Akins v. Easterling
648 F.3d 380
6th Cir.2011Background
- Akins was convicted in Williamson County, Tennessee in 1998 of one count of especially aggravated robbery for a carjacking.
- He was initially charged in a juvenile petition but ultimately tried as an adult, with appointed counsel and a request to represent himself granted, allowing elbow counsel.
- At sentencing, Akins was deemed a violent offender and sentenced to 20 years; the jury fined $50,000, later reduced to $1,000 by the trial judge.
- The Tennessee Court of Criminal Appeals affirmed Direct Review, and the Tennessee Supreme Court denied permission to appeal; Akins later sought post-conviction relief which was denied.
- Akins filed a pro se habeas petition in 2007 raising four grounds; the district court dismissed on merits, and the Sixth Circuit granted a certificate on Batson and self-representation issues.
- The Sixth Circuit affirmed the district court, reviewing under AEDPA standards on the merits of the Batson and self-representation claims.
Issues
| Issue | Plaintiff's Argument | Defendant's Argument | Held |
|---|---|---|---|
| Batson step two race-neutral explanations | Akins argues prosecutor's third proffered reason tainted step two. | Easterling contends reasons were race-neutral and supported | Not contrary; reasons race-neutral under Batson |
| Batson step three discriminatory intent | Akins contends sole-motivation standard is unconstitutional; mixed-motive or per se analysis required. | State court applied sole-motivation standard; not unreasonable | Not unreasonable application; state court's sole-motivation standard not clearly unreasonable |
| Self-representation waiver knowing and voluntary | Waiver was not knowing, voluntary, or intelligent due to inadequate inquiry | Waiver was knowing and voluntary; judge conducted substantial questioning | Not contrary; waiver deemed knowing and voluntary |
Key Cases Cited
- Batson v. Kentucky, 476 U.S. 79 (U.S. 1986) (prohibits peremptory challenges based solely on race)

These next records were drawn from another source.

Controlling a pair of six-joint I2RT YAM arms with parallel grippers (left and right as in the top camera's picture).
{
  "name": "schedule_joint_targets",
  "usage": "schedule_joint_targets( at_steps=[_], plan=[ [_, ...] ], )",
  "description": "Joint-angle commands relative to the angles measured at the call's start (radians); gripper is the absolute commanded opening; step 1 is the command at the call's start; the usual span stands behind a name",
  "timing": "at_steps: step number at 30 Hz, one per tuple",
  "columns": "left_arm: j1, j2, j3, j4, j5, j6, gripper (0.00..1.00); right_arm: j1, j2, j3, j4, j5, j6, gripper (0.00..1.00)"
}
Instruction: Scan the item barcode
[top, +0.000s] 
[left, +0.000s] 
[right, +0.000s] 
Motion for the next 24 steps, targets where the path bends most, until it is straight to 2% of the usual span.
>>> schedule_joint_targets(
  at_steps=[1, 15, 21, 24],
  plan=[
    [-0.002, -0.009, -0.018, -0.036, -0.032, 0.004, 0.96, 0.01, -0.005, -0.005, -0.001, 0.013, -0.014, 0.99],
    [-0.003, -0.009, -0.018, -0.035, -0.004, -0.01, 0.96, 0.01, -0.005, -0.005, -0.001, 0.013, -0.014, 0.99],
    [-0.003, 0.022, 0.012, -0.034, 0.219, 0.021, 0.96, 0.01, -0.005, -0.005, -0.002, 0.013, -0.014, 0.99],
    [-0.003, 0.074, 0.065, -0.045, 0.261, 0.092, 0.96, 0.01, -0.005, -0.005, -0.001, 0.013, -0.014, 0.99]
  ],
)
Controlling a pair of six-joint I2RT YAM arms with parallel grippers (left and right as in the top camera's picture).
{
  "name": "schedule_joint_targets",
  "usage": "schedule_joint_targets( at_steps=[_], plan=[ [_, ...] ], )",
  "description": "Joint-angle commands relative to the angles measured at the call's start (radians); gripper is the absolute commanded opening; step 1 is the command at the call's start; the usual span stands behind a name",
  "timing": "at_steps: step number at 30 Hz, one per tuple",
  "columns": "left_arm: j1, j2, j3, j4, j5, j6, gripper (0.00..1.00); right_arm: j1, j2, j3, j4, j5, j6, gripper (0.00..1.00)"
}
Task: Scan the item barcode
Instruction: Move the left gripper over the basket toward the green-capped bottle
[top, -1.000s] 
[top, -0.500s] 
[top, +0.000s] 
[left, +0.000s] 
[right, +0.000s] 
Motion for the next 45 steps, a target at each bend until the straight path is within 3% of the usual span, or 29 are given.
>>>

- Hernandez v. New York, 500 U.S. 352 (U.S. Supreme Court) (race-neutral explanations sufficient at Batson step two)
- Snyder v. Louisiana, 552 U.S. 472 (U.S. 2008) (discusses discriminatory intent in Batson context; not clearly established law at time here)
- Von Moltke v. Gillies, 332 U.S. 708 (U.S. 1948) (waiver to be valid must be informed and voluntary)
- Purkett v. Elem, 514 U.S. 765 (U.S. 1995) (neutral explanations need not be persuasive; not inherently discriminatory)
- Martinez-Salazar, 528 U.S. 304 (U.S. 2000) (prohibition on peremptory strikes based solely on race)
- Tovar v. Iowa, 541 U.S. 77 (U.S. 2004) (waiver of counsel inquiry contextual factors; not a rigid checklist)
- Dretke v. Cockrell, 545 U.S. 231 (U.S. 2005) (AEDPA standard for unreasonable determinations of fact)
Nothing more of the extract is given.